Marcus sat on Pegasus watching. It was really just as exciting as the wild beasts in the circus. More fun really because the boy was prettier, Marcus was just beginning to appreciate such things, to look at than the criminals who suffered there. He had no intention of risking his own life in an attempt to safe that of a slave. What was the point? The boy if he was saved, could only look forward to a life of drudgery once his looks had gone, if indeed he survived the beating he would undoubtedly and deservedly receive for loosing a boat that would cost more than he himself would fetch to replace.
A log swept along by the river was bearing down on the boy. He saw it and looked about wild eyed.
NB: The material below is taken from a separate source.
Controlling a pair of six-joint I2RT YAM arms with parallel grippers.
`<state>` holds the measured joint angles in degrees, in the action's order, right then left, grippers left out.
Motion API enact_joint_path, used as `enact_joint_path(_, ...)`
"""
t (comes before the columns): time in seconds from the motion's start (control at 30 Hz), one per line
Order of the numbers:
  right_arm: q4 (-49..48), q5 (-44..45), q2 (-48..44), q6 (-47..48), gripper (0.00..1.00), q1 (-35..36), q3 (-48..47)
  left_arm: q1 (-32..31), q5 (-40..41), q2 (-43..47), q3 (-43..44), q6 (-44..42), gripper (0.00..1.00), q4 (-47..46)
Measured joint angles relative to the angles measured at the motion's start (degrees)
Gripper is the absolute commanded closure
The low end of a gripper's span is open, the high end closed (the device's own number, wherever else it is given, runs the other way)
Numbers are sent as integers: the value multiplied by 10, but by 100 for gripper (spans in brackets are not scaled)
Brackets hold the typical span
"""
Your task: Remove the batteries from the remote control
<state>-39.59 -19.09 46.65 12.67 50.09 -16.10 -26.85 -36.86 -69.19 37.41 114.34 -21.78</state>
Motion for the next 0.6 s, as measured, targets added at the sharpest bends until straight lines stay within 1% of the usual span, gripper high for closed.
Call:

"Help me. Please help me," he shouted to Marcus. The log struck him and he lost his hold on the branch and disappeared beneath the turbulent water..
Those five words were enough to tell Marcus that this was no slave boy, despite his meagre clothing and desperate plight, for he spoke with the most patrician of Roman accents
Marcus removed his silver buckled belt and fine white tunic. He hurriedly pulled off his gold armlet, he knew it was valuable and there was no point in risking it being lost, and shedding his sandals dived into the river.
He was a strong swimmer but once he felt the force of the current he knew he was in for a struggle. Coming to the surface he saw the boy for a moment thirty yards or so down stream of him. He struck out hard towards him. The current had swept the boy beneath the surface and he almost swam over him. It was only his foot brushing against the lad's tunic that alerted him. He turned dived and got a grip of an arm. He got the boy's head above water. He had lost consciousness. Marcus wondered if he was dead. If he didn't manage to get ashore they would both be dead. Looking about he saw below him a shingle bank sticking out into the stream. The current ripped round it but if he set about working his way across the river towards it he thought there was a chance that he could get a foothold and drag himself and the other boy out of the water.